PROBLEM TO WORK ON: Each line of the listing that holds "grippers" counts once; report how many there are, and nothing more.

RAW DATA:
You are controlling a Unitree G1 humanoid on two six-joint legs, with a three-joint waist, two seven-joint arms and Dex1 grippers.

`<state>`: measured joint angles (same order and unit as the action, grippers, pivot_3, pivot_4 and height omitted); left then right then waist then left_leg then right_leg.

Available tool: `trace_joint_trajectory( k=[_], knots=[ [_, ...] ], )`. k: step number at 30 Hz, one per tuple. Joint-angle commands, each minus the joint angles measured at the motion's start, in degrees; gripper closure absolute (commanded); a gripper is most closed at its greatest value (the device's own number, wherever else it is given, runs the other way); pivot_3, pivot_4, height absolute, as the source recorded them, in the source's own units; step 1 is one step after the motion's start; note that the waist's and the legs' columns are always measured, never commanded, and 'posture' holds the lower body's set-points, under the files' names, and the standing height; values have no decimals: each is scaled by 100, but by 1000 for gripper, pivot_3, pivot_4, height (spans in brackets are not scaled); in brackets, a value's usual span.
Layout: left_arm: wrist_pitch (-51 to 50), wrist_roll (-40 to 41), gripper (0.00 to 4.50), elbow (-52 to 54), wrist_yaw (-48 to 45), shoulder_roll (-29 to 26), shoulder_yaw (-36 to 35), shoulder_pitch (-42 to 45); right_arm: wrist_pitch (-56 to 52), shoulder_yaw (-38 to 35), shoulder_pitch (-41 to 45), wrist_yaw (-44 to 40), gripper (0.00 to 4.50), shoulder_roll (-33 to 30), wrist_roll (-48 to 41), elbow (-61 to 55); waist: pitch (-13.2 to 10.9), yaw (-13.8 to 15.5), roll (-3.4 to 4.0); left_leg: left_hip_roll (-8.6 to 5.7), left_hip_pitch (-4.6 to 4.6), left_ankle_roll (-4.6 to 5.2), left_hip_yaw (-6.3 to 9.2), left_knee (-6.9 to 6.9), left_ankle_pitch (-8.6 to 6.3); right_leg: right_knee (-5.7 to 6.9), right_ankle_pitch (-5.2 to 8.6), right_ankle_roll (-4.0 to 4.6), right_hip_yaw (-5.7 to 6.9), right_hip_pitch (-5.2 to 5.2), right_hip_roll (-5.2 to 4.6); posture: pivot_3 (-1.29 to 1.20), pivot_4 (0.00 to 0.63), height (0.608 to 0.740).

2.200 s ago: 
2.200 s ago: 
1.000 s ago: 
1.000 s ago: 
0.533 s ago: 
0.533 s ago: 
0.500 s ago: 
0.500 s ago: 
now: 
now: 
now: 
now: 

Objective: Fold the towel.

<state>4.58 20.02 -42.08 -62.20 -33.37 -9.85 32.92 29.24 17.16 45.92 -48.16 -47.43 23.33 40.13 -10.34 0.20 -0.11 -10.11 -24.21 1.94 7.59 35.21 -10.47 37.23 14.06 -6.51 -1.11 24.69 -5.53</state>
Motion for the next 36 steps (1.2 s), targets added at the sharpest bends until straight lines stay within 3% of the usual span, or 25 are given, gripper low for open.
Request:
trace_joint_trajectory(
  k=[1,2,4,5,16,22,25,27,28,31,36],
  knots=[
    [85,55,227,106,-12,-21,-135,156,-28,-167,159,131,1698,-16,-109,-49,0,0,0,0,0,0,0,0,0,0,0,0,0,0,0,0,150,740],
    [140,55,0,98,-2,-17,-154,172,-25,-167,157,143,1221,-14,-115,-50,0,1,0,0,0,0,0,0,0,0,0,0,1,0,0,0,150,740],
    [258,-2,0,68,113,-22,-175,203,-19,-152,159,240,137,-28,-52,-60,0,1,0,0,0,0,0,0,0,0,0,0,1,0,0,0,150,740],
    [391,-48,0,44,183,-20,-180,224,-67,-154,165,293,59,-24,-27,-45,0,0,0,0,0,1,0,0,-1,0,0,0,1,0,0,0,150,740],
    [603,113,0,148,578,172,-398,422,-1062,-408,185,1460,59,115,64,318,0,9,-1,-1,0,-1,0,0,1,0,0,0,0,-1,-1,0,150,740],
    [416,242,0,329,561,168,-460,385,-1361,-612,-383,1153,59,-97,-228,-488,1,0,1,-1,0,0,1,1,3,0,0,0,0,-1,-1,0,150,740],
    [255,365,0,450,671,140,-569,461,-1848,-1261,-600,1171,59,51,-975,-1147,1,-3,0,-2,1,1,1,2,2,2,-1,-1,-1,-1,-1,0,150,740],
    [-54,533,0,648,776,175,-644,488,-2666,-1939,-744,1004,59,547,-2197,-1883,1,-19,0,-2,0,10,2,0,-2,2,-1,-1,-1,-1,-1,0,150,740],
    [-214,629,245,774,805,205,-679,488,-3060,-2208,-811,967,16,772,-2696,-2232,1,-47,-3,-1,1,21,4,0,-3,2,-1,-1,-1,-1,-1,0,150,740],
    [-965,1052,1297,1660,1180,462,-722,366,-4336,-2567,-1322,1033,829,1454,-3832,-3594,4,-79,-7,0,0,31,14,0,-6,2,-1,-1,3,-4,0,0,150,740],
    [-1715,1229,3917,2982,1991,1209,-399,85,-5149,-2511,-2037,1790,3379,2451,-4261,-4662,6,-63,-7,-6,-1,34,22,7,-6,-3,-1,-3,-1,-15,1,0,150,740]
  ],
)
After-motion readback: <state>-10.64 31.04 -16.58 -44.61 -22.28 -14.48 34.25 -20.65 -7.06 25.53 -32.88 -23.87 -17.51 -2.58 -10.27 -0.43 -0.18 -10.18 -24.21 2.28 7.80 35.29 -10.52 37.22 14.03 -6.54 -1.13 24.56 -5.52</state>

ANSWER TO THE EXERCISE: 2